Lorimar Films' President Peter Bart called in Monte Hellman to finish the direction and Gene Corman (Roger Corman's brother) was enlisted to complete Robson's duties as producer. Stunt coordinator and second unit director Alan Gibbs was brought in to help complete the remaining action scenes. Hellman had recently helped complete The Greatest after the death of its director, Tom Gries. He had worked a number of times for Gene Corman, who was preparing another film for Lorimar, The Big Red One. John Dykstra was hired to stage an avalanche using models. Director of photography Jack Cardiff had departed the production after Robson's death, and was replaced by his assistants Alec Mills and Federico Del Zoppo.

A scene with an exploding freighter was filmed in Malibu, California.

=== Post-production ===
On August 28, 1978, Robert Shaw died of a heart attack. Though Shaw had finished filming all of his scenes, he had yet to dub his dialogue. A decision was made to have voice actor Robert Rietti dub most of Shaw's dialogue, as Hellman felt Shaw's ill health during shooting had affected his delivery. Only a handful of Shaw's own lines were usable in the final film. Impressionist Rich Little also dubbed a handful of lines. The entire opening sequence was also re-dubbed, as it was decided to redo that scene in Russian with English subtitles instead of having the Russians speak accented English.

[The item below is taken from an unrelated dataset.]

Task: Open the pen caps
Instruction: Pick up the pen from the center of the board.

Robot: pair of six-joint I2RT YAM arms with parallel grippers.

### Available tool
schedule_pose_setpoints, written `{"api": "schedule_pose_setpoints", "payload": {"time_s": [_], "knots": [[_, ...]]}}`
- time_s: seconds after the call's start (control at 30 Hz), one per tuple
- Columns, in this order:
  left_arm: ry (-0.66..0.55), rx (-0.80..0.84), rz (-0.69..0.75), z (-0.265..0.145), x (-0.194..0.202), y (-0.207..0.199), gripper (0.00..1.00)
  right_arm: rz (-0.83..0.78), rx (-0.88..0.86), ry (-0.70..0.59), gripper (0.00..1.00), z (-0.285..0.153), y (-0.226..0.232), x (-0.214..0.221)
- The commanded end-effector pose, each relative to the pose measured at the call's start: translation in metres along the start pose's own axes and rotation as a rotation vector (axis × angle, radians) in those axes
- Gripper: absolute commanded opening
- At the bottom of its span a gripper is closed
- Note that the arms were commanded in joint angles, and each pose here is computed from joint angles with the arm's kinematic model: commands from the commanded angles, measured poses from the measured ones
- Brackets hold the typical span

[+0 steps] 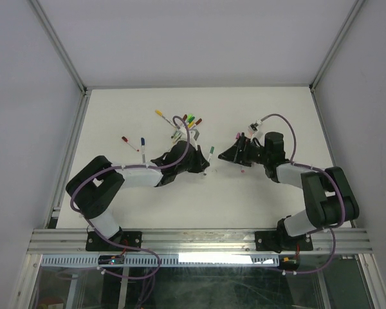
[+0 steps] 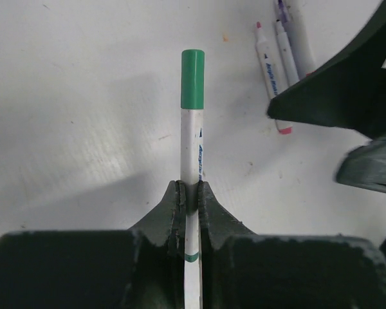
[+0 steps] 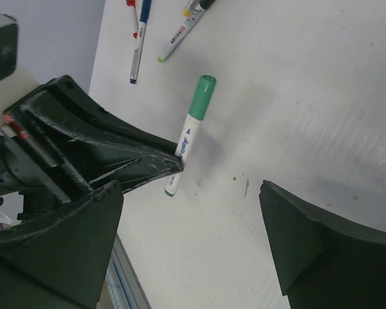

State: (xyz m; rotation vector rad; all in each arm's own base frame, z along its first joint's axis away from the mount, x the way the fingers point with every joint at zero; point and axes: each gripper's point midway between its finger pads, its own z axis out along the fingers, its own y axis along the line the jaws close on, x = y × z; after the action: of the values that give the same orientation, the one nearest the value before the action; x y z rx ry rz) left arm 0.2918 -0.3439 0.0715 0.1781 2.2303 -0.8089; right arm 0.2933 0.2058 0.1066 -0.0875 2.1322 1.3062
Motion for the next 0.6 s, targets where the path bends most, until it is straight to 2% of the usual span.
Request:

In total, Hellman worked on the film for a year and estimated he directed around ten percent of the principal photography, plus all the special effects. "We had to shoot three new live action scenes plus all the special effects scenes and all of the avalanche stuff, and so it was a pretty complicated," he said. "It was the biggest picture I had worked on. I learned a lot on shooting really complex special effects, with miniatures and so forth, combining miniatures and live action."

Hellman, Corman and Rietti were not credited for their work, but the film's end credit contains a note stating: "The producers wish to express their appreciation to Monte Hellman and Gene Corman for their post production services."

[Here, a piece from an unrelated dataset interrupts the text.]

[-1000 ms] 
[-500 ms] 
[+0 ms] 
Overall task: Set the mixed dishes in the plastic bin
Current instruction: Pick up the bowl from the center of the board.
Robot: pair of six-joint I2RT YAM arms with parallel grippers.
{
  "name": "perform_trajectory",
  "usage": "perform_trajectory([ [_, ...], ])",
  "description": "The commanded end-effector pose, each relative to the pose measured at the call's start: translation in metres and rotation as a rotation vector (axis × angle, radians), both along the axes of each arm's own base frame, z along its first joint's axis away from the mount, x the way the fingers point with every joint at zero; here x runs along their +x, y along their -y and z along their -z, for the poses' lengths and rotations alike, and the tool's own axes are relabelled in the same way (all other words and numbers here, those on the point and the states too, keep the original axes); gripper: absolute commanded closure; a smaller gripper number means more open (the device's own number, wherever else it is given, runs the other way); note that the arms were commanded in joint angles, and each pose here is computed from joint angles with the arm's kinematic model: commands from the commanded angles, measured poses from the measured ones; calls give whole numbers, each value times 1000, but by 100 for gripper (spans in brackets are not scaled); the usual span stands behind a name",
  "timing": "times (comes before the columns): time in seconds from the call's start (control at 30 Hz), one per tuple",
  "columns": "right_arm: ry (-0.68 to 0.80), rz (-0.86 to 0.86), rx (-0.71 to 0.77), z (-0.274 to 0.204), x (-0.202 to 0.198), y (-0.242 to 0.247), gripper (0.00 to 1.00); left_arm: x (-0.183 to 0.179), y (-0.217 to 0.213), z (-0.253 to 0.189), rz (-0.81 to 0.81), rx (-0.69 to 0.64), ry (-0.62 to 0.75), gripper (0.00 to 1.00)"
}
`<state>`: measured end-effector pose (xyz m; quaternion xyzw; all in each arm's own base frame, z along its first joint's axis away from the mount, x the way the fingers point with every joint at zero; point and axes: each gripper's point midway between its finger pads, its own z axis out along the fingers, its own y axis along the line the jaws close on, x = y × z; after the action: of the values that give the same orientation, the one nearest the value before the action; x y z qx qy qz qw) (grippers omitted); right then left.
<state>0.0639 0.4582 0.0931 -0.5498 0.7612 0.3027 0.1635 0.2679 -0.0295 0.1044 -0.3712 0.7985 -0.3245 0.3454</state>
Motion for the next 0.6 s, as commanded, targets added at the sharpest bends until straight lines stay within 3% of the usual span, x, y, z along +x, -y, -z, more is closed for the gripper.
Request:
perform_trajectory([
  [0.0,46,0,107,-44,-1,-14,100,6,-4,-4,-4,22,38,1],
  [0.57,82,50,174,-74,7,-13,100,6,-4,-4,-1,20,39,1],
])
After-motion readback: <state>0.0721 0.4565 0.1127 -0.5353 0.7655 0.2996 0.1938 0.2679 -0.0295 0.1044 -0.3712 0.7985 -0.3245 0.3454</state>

Dorothy Spencer, Robson's long time editor, was reportedly replaced by Garth Craven. She is not listed on the credits nor is the original cinematographer Cardiff.

==Reception==
Rotten Tomatoes rates the film 20% based on five reviews.

Vincent Canby of The New York Times criticized the film's tackiness, suggesting it was copied from The Cassandra Crossing and likening it to the work of exploitation filmmaker Lew Grade, criticizing the actors as appearing "at a loss".

Kevin Thomas of the Los Angeles Times called it "handsome but routine."

Time Out called it "awful", "formulary" and "hammily acted" but explained its curious editing as resulting from the production problems. The Radio Times gave it 2/5 stars, noting its disjointed quality but praising the acting and snowy special effects. Leonard Maltin's annual publications TV Movies and Movie Guide give the film a BOMB rating and were especially critical of the cast.